> What you will do
Write the listing below out again exactly, though only as far as the line with "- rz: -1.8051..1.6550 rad", which is included.

● ● ● ● ● ● ●

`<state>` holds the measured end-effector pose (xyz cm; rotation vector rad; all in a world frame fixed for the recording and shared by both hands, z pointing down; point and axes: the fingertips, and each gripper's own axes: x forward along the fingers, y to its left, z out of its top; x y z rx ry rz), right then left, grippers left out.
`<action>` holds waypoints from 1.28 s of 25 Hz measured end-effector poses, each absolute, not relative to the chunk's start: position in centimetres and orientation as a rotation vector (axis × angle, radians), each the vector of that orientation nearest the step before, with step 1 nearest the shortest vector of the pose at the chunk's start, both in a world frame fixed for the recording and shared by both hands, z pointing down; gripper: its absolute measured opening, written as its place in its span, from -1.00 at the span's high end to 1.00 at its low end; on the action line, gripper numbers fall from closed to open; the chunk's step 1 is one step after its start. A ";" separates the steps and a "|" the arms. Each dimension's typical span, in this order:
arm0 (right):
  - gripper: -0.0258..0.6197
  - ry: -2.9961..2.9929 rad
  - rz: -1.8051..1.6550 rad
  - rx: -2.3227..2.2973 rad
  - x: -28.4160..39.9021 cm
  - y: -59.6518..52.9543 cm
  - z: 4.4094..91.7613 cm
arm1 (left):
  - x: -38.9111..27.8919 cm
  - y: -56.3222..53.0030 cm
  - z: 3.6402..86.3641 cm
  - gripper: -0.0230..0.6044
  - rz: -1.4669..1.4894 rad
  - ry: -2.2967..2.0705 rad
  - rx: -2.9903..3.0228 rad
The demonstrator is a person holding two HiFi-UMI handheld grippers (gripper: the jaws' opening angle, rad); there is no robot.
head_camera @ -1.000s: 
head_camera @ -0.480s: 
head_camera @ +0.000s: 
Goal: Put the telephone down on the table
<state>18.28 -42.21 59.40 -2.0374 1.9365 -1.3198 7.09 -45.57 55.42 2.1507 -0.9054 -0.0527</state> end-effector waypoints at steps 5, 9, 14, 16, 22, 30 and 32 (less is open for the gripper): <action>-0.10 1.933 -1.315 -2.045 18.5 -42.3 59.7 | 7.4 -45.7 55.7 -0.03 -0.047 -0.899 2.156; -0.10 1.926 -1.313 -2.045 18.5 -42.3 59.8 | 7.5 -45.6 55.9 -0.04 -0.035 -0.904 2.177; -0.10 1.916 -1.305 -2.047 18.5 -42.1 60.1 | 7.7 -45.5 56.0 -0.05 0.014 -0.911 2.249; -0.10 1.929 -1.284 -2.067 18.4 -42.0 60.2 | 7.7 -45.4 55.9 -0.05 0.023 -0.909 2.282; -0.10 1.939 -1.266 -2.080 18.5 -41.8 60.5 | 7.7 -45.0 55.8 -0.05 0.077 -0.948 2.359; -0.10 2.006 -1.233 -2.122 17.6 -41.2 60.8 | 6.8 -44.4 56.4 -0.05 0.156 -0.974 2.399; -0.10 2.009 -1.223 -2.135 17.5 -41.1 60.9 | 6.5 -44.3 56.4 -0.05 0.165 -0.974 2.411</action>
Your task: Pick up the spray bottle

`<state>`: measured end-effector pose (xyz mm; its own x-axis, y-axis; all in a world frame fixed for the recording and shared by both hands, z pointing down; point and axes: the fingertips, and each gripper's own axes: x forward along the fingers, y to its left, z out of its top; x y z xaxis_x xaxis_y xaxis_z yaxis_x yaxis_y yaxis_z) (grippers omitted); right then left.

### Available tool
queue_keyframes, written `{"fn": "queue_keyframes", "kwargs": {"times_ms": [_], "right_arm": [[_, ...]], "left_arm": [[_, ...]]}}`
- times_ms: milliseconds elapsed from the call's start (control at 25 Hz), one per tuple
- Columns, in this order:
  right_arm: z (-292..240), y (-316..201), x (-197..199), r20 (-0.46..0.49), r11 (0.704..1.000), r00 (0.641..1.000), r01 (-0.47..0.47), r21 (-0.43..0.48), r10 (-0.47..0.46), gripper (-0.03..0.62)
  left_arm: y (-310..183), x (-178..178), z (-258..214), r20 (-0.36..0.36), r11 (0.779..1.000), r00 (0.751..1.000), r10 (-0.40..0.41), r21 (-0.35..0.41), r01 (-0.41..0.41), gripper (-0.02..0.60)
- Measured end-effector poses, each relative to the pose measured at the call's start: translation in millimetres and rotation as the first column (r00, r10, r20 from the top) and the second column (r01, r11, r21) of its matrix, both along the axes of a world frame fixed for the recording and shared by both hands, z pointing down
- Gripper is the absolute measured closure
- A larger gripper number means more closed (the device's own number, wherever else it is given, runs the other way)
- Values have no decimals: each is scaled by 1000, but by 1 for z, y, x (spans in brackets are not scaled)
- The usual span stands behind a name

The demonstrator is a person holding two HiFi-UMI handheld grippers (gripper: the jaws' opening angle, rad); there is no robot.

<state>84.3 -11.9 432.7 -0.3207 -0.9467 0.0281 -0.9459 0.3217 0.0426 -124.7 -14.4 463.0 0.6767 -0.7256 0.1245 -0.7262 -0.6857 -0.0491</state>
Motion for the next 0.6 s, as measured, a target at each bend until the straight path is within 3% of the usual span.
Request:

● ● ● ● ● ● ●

> Task response
`<state>` holds the measured end-effector pose (xyz cm; rotation vector rad; all in a world frame fixed for the recording and shared by both hands, z pointing down; point and axes: the fingertips, and each gripper's own axes: x forward along the fingers, y to its left, z out of its top; x y z rx ry rz), right then left, grippers left out.
`<action>` holds waypoints from 1.28 s of 25 Hz measured end-effector poses, each absolute, not relative to the chunk's start: position in centimetres and orientation as a rotation vector (axis × angle, radians), each the vector of that orientation nearest the step before, with step 1 nearest the shortest vector of the pose at the chunk's start, both in a world frame fixed for the recording and shared by both hands, z pointing down; gripper: its absolute measured opening, written as its place in its span, from -1.00 at the span's high end to 1.00 at its low end; on the action line, gripper numbers fall from closed to open; the chunk's step 1 is one step after its start. A ";" separates the steps and a "|" the arms. Each dimension's typical span, in this order:
arm0 (right):
  - gripper: -0.0258..0.6197
  - ry: -2.9961..2.9929 rad
  - rz: -1.8051..1.6550 rad

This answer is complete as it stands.